Although the deceased people that researchers have studied in their study are only bones – skinless, soft tissues or preserved hair – they consider leftovers as mummies because they were deliberately mummified by the drying of smoke.
“The main difference from the mummies that we generally imagine is that these ancient smoked bodies were not sealed in containers after the process, and consequently, their preservation generally lasted only a few decades to a few hundred years,” said Hung. In the warm and humid climate of Southeast Asia, smoking was probably the most effective way to preserve bodies, she said.

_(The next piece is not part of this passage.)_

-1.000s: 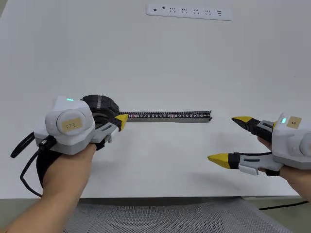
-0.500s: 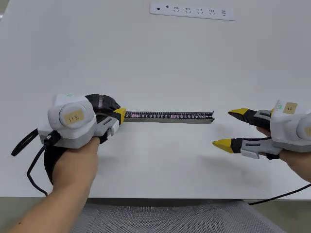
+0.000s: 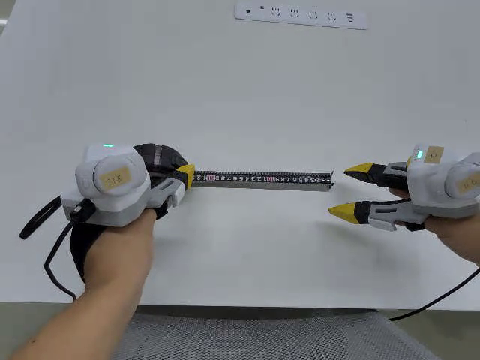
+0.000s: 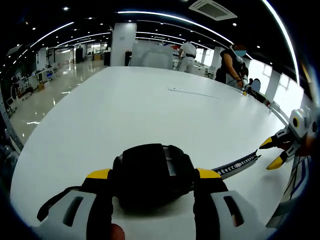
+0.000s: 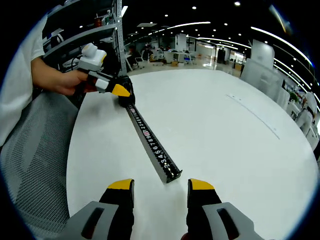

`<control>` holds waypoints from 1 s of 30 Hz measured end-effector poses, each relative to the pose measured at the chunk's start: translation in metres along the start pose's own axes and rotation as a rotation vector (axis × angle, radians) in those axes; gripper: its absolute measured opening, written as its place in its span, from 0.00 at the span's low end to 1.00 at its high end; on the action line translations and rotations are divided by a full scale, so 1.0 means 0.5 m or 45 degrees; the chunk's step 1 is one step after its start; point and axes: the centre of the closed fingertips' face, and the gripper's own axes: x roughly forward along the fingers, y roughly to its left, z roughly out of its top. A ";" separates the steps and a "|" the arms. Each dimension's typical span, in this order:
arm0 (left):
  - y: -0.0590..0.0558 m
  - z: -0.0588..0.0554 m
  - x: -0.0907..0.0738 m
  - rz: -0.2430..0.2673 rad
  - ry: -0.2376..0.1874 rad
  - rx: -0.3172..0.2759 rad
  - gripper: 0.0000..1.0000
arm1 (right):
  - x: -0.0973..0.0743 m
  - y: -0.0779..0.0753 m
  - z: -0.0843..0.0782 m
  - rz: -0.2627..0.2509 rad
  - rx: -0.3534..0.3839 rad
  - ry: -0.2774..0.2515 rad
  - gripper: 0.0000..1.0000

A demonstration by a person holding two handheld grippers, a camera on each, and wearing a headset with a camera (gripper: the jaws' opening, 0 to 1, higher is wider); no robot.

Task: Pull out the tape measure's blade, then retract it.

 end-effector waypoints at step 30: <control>0.001 -0.005 0.007 -0.005 0.019 0.004 0.62 | 0.052 -0.026 -0.005 0.142 -0.192 0.074 0.15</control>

But how these ancient hunter-gatherers discovered that smoking a human body could preserve it “remains a fascinating and stimulating mystery,” said Hung, and “we cannot say with certainty if smoking has been designed for the first time as a means of preserving it”. It is possible that ancient people accidentally discovered smoking, as a sub-product of a kind of ritual practice, or that they first discovered animal meat smoking first, then applied it to dead humans.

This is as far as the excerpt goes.